Deux nouveaux venus au cœur du xxe siècle
1930 marque un tournant, avec l’apparition parallèle de deux instruments qui vont renouveler la musique bretonne, mais bien différemment. L’accordéon chromatique (unisonore, arrivé à Paris vers 1900) s’implante très rapidement. En Haute-Bretagne, les joueurs supplantent les innombrables « bouézous » et achèvent de faire oublier les airs de tradition ; en Basse-Bretagne, ils les jouent à leur manière, ainsi en Vannetais ou en Cornouaille, accordéon et saxophone s’associent à la manière d’un couple de sonneur. Autour de Scrignac, sous l’impulsion d’Yves Ménez, les accordéonistes créent même un style spécifique pour jouer la gavotte. Et tous forment de petits orchestres, avec un « jâse » (petite batterie), selon la mode française de l’époque.
1930 voit par ailleurs l’arrivée de la cornemuse écossaise, que rêvent d’implanter les citadins folkloristes et défenseurs de la culture bretonne de la Kenvreuriezh ar Viniaouerien (KAV), Confrérie des joueurs de biniou KAV. Vingt ans plus tard, leur rêve est devenu réalité grâce au travail de la Bodadeg ar Sonerion BAS, l’Assemblée des sonneurs, créée en 1943, qui invente avec le bagad une formule instrumentale originale associant cornemuse et batterie écossaises et bombarde bretonne. Le « triomphe des sonneurs » du festival de Cornouaille 1956 compte déjà pas moins de 1 000 sonneurs !
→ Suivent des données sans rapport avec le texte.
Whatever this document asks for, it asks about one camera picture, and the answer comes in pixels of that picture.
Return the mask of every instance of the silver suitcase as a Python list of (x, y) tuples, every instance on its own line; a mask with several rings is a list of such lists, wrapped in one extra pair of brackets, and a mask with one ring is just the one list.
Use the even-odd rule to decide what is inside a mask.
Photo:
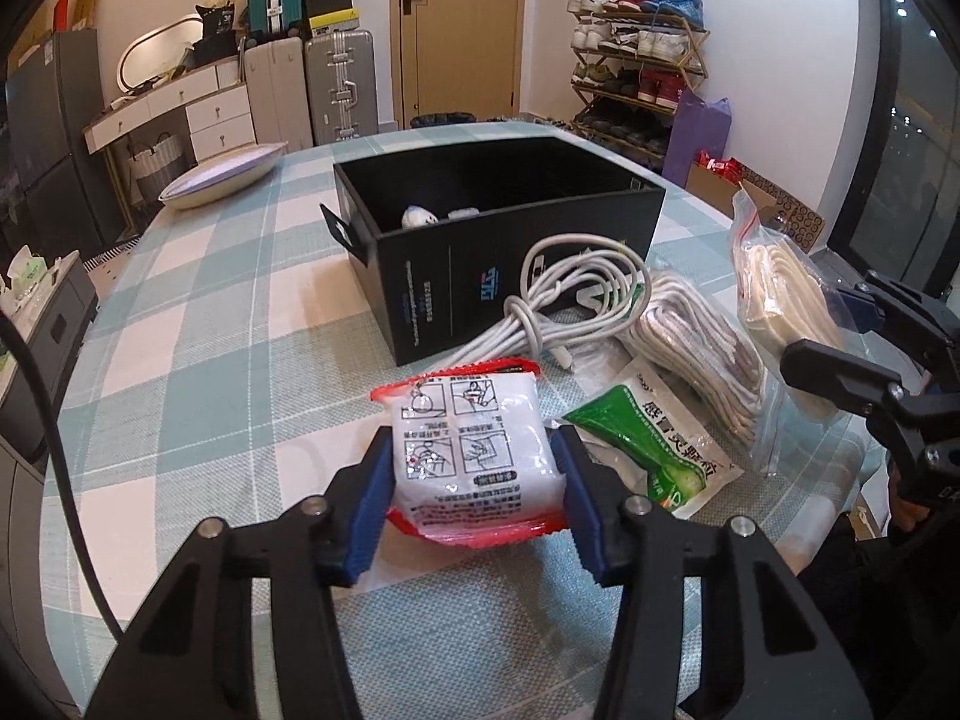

2000 : retour aux sources et éloge de la diversité
Et aujourd’hui ? Les collectes auprès des anciens sonneurs menées depuis un demi-siècle ont porté leurs fruits : le mouvement revivaliste a permis de sauver l’essentiel des pratiques et des styles de jeu en usage vers 1900. Les sonneurs de couple biniou-bombarde, deux instruments spécifiques à la Bretagne, se comptent par centaines. Mais les musiciens bretons ne se sont pas arrêtés en chemin : ils ont intégré les autres instruments populaires du XXe siècle, notamment la guitare, et s’essaient aujourd’hui à faire sonner des instruments issus des quatre coins du monde aux côtés de ceux anciennement joués en Bretagne.